Graphs are an increasingly popular way to model real-world entities and
relationships between them, ranging from social networks to data lineage graphs
and biological datasets. Queries over these large graphs often involve
expensive subgraph traversals and complex analytical computations. These
real-world graphs are often substantially more structured than a generic
vertex-and-edge model would suggest, but this insight has remained mostly
unexplored by existing graph engines for graph query optimization purposes.

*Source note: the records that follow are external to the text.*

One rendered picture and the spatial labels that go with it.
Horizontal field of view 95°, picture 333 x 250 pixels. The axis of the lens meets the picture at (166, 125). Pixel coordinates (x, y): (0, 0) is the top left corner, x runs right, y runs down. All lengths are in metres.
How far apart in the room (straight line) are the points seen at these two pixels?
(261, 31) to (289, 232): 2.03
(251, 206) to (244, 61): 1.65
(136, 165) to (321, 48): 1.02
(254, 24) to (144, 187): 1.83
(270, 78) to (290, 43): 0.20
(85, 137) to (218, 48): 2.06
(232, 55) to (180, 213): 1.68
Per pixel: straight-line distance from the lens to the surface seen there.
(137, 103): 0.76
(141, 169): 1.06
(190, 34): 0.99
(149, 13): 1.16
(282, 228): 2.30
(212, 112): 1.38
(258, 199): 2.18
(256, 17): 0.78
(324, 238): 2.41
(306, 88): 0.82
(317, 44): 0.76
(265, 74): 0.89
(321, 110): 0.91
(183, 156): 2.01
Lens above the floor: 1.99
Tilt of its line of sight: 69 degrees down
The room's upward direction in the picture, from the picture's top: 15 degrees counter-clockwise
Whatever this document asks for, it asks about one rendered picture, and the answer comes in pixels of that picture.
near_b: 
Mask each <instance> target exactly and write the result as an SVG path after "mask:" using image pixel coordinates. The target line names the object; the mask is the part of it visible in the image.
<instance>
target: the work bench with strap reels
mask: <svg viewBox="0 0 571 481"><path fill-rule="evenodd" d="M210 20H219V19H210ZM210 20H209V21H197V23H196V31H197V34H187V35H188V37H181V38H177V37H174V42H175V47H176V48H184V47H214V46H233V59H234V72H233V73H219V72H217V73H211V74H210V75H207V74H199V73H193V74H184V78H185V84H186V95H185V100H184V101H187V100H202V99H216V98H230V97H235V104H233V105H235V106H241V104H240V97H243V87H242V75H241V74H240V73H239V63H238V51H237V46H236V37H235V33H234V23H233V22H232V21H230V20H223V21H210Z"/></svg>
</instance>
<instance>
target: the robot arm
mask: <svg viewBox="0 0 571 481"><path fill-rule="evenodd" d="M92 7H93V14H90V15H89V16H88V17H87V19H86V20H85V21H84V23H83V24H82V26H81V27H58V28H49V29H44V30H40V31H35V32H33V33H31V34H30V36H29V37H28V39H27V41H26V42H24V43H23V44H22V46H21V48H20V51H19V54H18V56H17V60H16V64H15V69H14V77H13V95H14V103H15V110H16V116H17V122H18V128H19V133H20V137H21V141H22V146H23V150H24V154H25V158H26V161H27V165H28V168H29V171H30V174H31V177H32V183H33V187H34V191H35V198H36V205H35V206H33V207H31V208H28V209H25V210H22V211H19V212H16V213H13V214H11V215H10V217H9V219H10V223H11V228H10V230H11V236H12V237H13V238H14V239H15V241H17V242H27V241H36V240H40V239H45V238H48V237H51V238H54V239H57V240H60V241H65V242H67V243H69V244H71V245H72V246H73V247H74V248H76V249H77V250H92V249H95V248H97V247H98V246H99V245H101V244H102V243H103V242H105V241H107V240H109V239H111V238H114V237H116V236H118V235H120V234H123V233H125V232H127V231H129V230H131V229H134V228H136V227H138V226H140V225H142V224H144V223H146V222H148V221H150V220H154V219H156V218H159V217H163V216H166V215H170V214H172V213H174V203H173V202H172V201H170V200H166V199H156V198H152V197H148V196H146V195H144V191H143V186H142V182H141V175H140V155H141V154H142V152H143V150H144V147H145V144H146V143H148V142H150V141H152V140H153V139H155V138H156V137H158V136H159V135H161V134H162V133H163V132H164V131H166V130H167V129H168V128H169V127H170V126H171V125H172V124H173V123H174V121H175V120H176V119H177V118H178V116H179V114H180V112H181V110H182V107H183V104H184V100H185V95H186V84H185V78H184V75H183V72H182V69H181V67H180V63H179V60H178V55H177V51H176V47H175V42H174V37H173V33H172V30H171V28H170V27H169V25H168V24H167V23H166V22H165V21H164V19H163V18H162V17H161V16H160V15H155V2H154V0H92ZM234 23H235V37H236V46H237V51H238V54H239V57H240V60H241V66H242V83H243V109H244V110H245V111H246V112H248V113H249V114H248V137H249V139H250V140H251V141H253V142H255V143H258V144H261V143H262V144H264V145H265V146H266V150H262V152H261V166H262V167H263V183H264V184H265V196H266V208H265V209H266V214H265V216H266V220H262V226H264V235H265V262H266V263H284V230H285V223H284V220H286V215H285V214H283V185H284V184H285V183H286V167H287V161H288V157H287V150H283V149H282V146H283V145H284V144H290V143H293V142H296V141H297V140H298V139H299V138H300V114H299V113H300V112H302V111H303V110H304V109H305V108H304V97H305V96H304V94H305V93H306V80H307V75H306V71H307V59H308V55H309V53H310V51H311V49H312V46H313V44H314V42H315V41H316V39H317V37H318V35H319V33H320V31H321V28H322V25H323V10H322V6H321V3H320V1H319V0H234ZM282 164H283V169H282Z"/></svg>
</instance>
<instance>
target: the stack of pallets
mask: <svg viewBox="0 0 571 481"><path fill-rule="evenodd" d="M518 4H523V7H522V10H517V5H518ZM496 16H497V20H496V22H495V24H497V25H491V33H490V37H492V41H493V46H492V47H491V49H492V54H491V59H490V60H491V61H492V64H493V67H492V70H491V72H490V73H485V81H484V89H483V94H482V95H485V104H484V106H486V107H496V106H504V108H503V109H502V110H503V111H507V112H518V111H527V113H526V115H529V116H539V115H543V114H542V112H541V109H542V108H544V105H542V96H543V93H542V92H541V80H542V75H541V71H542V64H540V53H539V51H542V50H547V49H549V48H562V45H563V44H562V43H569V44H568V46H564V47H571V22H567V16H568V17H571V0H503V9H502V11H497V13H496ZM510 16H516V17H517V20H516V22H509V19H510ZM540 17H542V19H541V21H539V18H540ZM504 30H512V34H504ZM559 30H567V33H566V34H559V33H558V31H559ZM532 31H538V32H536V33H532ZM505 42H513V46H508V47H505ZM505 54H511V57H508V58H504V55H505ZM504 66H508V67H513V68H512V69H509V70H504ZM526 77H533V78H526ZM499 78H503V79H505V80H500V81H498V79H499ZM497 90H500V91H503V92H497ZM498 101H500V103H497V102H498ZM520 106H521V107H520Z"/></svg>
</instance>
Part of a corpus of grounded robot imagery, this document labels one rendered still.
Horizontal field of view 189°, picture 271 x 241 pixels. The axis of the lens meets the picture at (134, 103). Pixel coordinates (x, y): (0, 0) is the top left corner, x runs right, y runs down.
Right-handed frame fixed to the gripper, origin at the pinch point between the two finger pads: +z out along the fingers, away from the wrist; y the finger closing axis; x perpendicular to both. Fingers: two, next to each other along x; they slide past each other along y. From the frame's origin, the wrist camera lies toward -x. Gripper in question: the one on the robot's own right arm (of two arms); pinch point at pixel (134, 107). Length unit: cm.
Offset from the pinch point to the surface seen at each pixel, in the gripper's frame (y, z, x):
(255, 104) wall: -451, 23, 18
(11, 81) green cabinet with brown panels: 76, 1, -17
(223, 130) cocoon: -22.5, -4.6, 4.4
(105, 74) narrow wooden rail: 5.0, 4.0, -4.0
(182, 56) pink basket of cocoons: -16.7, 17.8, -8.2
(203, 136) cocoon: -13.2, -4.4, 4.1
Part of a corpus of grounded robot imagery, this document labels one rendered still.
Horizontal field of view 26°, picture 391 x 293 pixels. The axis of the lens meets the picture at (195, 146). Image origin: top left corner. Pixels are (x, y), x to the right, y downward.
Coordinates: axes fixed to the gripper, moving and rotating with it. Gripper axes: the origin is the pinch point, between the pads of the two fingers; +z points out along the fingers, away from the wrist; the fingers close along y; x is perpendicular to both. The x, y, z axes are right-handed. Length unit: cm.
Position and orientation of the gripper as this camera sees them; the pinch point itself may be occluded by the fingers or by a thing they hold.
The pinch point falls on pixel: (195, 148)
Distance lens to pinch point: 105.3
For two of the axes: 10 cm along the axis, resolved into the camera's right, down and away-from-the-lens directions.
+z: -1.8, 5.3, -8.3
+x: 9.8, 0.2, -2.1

Therefore, in this work, we focus on leveraging structural properties of graphs
and queries to automatically derive materialized graph views that can
dramatically speed up query evaluation. We present KASKADE, the first graph
query optimization framework to exploit materialized graph views for query
optimization purposes. KASKADE employs a novel constraint-based view
enumeration technique that mines constraints from query workloads and graph
schemas, and injects them during view enumeration to significantly reduce the
search space of views to be considered. Moreover, it introduces a graph view
size estimator to pick the most beneficial views to materialize given a query
set and to select the best query evaluation plan given a set of materialized
views. We evaluate its performance over real-world graphs, including the
provenance graph that we maintain at Microsoft to enable auditing, service
analytics, and advanced system optimizations. Our results show that KASKADE
substantially reduces the effective graph size and yields significant
performance speedups (up to 50X), in some cases making otherwise intractable
queries possible